Exercise instructions:
Where the string "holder" appears in a line of the data, show that line.

Entries shown:
++++++++

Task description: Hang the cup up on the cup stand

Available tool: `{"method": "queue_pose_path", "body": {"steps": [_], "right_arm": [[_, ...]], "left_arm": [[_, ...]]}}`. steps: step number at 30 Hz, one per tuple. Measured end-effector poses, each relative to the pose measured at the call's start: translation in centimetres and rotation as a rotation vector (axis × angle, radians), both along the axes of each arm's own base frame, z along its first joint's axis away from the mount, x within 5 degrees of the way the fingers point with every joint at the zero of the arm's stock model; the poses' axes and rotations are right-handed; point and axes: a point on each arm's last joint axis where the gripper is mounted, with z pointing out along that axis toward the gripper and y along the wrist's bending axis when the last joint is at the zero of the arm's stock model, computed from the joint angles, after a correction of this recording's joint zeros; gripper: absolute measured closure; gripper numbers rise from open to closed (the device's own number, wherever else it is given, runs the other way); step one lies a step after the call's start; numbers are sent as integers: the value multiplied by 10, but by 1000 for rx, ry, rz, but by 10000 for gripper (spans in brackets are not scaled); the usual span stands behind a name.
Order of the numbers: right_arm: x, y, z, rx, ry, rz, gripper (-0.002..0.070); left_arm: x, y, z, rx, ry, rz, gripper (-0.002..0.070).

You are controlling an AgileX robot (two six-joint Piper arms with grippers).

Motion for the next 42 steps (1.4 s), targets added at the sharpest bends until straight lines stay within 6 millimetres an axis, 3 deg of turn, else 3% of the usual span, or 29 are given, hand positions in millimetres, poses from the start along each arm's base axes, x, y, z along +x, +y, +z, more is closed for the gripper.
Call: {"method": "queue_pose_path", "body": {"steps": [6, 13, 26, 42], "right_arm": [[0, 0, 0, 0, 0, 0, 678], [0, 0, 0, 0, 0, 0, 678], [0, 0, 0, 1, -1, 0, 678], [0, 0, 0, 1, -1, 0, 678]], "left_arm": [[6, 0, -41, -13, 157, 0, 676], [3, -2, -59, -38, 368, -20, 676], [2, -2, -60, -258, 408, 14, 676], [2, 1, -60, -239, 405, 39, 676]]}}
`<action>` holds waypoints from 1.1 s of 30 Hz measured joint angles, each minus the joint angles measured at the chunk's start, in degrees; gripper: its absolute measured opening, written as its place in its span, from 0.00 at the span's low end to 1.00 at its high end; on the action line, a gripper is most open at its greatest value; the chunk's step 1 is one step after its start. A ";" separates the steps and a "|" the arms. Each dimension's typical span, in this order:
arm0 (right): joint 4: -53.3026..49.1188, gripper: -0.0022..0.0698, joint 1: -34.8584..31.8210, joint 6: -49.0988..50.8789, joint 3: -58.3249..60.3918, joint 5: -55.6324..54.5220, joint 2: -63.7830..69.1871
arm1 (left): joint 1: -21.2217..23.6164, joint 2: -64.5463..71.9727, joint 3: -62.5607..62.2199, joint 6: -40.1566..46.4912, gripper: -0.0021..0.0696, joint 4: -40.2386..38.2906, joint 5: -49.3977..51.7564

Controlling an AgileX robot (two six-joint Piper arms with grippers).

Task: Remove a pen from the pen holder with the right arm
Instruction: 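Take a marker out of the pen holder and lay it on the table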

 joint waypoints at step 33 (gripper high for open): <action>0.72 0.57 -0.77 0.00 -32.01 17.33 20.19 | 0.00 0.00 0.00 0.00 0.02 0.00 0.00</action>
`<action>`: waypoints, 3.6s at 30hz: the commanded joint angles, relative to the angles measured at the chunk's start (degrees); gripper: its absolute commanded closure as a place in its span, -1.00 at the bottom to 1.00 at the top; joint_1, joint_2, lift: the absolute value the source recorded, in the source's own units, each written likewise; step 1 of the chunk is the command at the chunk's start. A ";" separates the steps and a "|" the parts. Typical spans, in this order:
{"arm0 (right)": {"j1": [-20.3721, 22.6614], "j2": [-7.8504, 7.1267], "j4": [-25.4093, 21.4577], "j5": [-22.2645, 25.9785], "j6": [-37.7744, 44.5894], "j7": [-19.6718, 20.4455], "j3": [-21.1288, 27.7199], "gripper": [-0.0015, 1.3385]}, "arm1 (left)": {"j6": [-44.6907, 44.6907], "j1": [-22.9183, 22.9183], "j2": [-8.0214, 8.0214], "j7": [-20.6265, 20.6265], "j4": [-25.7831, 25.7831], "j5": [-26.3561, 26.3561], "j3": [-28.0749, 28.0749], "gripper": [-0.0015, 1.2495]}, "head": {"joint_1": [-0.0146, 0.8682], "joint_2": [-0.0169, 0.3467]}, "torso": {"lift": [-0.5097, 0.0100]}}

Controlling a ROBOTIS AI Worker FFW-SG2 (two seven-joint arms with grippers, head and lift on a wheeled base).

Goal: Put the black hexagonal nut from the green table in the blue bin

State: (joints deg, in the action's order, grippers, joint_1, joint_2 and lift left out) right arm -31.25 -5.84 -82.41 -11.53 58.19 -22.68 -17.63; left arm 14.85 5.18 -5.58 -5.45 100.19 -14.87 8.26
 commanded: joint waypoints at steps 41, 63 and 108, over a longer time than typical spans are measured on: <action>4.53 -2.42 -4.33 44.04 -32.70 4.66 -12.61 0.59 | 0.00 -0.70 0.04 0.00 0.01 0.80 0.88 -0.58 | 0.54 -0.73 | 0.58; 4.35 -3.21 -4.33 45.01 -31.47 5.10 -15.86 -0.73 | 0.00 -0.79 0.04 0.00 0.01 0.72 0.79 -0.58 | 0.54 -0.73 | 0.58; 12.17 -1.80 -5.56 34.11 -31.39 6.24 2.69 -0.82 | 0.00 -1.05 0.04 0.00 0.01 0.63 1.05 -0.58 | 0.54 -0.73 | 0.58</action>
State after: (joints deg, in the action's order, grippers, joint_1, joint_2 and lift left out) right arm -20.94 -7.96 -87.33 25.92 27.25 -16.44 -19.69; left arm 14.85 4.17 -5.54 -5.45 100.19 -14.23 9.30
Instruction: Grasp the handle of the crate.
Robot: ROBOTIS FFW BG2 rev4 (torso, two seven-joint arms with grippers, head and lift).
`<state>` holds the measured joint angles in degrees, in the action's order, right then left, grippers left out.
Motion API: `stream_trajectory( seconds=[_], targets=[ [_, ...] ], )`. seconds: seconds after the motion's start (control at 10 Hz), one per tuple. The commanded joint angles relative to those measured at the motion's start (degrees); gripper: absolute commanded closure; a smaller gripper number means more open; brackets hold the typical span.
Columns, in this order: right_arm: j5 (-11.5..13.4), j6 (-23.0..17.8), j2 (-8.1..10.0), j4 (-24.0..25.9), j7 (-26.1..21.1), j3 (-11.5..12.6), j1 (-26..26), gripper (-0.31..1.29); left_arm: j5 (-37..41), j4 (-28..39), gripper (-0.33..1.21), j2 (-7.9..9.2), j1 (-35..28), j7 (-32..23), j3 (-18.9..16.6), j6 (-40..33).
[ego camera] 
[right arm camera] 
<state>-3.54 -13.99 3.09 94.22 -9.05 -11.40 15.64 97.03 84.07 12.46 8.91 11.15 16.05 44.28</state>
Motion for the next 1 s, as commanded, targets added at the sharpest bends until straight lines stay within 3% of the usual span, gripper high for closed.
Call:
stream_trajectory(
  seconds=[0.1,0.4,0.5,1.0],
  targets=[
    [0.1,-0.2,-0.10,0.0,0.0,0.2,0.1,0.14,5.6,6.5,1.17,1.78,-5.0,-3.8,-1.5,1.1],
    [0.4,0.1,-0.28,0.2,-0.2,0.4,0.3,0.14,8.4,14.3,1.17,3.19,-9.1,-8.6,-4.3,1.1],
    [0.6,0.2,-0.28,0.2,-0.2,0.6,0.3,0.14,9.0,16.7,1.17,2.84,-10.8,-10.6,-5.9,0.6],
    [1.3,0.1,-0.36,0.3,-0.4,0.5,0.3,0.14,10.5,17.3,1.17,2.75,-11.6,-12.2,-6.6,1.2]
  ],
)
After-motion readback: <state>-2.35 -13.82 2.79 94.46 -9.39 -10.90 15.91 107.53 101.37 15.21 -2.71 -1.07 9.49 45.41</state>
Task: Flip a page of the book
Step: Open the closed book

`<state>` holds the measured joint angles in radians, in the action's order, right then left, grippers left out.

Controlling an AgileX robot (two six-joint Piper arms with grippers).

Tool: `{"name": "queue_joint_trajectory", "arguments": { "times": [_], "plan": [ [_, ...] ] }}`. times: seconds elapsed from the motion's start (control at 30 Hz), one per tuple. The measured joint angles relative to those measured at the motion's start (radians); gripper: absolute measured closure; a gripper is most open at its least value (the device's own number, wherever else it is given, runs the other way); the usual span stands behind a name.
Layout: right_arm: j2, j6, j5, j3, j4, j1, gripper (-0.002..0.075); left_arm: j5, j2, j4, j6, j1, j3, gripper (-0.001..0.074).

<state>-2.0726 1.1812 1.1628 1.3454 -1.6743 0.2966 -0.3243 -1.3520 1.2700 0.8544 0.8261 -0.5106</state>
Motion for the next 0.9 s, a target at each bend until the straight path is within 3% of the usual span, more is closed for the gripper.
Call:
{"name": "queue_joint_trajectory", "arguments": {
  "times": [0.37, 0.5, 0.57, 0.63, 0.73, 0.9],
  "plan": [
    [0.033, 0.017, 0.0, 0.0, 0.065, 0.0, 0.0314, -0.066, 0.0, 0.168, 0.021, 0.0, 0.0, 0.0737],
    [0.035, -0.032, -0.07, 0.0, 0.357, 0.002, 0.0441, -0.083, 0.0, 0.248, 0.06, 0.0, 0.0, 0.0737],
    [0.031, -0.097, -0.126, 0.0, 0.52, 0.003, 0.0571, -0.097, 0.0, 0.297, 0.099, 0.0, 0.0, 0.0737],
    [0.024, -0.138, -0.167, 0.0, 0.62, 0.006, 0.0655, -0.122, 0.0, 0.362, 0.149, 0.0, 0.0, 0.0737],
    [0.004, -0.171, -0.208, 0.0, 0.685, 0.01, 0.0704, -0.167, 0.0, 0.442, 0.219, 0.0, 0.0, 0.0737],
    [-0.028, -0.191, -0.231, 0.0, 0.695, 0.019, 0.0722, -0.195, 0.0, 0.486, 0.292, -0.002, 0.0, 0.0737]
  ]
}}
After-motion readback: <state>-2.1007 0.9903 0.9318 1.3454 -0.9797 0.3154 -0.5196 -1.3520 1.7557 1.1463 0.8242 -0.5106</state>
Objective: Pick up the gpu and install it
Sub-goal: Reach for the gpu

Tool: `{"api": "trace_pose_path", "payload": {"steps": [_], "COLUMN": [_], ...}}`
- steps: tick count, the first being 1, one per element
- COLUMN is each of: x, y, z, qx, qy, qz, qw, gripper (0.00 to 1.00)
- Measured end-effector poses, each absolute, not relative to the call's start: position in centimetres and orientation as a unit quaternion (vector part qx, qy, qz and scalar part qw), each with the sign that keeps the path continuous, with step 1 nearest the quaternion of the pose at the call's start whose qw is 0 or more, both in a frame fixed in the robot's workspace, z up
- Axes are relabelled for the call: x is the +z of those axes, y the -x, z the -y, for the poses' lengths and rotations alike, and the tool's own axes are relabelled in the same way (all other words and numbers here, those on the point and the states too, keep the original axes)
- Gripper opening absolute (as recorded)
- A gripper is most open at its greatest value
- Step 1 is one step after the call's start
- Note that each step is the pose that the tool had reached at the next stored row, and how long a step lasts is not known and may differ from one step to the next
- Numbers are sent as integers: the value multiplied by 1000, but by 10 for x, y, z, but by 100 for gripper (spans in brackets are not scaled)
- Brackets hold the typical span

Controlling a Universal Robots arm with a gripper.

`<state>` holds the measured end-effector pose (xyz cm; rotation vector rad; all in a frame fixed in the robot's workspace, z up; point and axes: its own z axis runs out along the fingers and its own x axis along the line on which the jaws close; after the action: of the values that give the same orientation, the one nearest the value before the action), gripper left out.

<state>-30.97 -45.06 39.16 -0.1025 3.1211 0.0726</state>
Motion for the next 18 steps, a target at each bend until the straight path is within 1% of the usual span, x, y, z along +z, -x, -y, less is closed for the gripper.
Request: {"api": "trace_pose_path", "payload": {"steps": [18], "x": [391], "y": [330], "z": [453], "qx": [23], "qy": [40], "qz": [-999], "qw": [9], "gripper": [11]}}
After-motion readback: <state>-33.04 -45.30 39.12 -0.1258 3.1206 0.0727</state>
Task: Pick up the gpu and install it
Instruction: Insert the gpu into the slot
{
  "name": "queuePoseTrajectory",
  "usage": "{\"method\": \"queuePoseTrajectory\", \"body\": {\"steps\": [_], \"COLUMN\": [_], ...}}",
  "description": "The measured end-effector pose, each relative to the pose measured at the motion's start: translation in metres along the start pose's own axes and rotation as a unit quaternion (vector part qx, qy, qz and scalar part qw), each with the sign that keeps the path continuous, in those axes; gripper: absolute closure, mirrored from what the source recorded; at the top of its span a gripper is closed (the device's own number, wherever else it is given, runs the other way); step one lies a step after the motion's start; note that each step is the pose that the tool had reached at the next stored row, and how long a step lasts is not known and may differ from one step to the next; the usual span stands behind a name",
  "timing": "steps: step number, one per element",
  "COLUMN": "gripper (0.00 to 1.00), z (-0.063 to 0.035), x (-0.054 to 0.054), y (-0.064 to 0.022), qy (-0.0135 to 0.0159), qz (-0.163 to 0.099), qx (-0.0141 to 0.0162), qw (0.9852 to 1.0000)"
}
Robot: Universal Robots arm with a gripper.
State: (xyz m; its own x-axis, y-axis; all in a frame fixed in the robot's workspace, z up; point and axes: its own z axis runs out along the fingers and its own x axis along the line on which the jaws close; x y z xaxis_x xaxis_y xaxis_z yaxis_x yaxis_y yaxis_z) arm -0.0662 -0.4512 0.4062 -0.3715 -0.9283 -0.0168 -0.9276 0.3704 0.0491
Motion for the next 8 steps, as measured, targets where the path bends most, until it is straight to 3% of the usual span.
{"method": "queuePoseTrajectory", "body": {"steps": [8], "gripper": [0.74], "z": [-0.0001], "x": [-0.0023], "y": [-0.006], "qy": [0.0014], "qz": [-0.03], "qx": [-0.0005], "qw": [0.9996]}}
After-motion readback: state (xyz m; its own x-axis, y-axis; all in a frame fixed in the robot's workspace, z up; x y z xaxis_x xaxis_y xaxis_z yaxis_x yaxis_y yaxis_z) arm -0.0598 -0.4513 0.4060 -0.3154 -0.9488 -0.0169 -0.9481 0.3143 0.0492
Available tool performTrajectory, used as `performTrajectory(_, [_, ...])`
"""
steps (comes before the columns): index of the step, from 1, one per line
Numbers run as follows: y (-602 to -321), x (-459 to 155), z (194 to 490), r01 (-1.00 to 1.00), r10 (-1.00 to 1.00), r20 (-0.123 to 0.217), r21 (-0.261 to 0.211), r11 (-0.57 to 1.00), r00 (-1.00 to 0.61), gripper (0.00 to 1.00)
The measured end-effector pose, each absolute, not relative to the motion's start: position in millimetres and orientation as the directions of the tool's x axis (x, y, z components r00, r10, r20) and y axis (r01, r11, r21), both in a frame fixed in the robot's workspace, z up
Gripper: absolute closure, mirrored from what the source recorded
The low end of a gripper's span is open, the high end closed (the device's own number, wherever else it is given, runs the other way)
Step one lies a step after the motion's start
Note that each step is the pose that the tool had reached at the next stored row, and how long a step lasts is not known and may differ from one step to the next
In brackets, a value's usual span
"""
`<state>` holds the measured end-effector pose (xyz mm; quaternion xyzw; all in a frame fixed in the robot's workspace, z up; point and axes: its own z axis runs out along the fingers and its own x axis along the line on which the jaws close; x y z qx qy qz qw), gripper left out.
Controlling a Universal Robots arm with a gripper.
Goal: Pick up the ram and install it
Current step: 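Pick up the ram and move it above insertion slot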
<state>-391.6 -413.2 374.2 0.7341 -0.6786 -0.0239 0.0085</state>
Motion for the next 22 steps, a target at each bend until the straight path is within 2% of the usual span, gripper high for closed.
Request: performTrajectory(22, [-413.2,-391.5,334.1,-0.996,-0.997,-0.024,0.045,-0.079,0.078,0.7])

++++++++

Response area:
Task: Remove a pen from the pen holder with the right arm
Instruction: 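Take a marker out of the pen holder and lay it on the table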

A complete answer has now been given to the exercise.